- **Exercise requirements**: Tally the lines in the records underneath that contain the string "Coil", and state the figure by itself.

- **Entries taken from a collection**:
════════════════════

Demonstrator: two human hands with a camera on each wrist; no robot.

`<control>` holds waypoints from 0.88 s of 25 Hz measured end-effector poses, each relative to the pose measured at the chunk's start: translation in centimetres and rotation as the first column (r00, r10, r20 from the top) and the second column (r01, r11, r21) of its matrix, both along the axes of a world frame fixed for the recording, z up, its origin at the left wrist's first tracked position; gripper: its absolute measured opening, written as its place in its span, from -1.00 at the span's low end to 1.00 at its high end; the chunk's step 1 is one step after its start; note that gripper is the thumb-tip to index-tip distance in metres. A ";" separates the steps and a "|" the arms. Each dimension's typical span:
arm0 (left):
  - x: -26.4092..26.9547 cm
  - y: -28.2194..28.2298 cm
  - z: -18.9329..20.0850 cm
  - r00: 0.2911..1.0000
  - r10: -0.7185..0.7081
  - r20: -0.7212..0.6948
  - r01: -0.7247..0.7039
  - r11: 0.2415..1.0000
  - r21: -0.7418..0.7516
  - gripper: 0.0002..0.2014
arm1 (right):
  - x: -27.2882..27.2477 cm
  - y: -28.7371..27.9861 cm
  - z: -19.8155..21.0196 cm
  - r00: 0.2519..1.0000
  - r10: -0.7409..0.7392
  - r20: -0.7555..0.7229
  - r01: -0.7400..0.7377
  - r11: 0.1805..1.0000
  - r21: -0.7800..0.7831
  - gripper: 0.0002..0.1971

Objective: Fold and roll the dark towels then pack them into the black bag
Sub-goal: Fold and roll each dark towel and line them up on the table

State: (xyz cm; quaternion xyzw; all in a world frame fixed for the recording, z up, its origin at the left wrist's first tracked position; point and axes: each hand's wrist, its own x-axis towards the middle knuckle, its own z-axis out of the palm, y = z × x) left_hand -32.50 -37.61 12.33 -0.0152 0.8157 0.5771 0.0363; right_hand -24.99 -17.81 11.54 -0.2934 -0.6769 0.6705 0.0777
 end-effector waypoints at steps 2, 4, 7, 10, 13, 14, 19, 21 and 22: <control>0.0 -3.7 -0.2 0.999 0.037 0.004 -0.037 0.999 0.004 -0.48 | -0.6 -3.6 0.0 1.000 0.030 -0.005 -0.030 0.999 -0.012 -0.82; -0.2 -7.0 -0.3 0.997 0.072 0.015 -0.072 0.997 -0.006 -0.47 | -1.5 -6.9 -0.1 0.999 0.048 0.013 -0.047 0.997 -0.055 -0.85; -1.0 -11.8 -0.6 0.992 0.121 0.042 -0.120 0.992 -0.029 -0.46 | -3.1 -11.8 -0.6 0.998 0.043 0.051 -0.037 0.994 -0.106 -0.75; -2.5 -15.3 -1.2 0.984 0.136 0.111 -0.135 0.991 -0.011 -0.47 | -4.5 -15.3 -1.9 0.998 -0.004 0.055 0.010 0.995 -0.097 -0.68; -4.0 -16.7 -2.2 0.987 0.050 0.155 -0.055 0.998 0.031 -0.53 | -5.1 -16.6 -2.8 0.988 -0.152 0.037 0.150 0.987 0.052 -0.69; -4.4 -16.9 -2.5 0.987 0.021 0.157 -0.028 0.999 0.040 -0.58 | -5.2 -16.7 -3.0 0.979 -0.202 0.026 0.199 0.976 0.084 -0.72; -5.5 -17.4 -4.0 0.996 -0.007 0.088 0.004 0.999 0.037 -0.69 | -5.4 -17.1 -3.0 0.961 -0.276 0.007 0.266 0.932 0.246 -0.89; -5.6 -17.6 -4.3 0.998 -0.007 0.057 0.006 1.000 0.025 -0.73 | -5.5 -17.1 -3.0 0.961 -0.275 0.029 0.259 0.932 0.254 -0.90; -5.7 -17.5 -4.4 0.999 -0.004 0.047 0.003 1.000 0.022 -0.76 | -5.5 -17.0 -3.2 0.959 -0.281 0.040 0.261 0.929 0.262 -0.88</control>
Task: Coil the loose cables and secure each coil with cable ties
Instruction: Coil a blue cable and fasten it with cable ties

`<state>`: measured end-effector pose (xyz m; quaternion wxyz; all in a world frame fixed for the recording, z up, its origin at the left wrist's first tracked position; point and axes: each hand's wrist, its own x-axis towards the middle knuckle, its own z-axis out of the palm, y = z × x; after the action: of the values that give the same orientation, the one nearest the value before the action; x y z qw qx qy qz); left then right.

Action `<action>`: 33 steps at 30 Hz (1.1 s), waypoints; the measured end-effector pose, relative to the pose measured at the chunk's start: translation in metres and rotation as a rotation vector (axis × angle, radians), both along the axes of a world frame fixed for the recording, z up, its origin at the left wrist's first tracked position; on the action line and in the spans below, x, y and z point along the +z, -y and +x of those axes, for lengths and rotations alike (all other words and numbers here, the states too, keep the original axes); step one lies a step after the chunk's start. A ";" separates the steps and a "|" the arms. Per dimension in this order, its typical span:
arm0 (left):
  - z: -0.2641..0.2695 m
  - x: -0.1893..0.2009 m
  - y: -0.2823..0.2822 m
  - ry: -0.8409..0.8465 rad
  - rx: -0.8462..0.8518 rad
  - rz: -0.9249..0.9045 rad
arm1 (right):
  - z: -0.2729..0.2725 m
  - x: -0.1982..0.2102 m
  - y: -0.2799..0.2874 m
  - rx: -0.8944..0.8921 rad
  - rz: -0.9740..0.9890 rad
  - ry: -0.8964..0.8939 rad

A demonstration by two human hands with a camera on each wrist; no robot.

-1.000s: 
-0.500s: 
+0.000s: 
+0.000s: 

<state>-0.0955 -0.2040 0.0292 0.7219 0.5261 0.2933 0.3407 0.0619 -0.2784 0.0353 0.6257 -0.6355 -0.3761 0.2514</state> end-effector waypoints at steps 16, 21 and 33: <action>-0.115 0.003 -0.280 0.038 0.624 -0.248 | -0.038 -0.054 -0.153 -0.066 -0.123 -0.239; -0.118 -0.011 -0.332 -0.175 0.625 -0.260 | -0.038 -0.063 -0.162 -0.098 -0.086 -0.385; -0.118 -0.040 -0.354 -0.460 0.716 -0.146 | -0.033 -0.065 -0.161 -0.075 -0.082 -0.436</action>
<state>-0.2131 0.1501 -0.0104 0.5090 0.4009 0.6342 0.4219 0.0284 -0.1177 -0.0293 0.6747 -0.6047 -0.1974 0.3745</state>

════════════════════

- **Answer box**: 2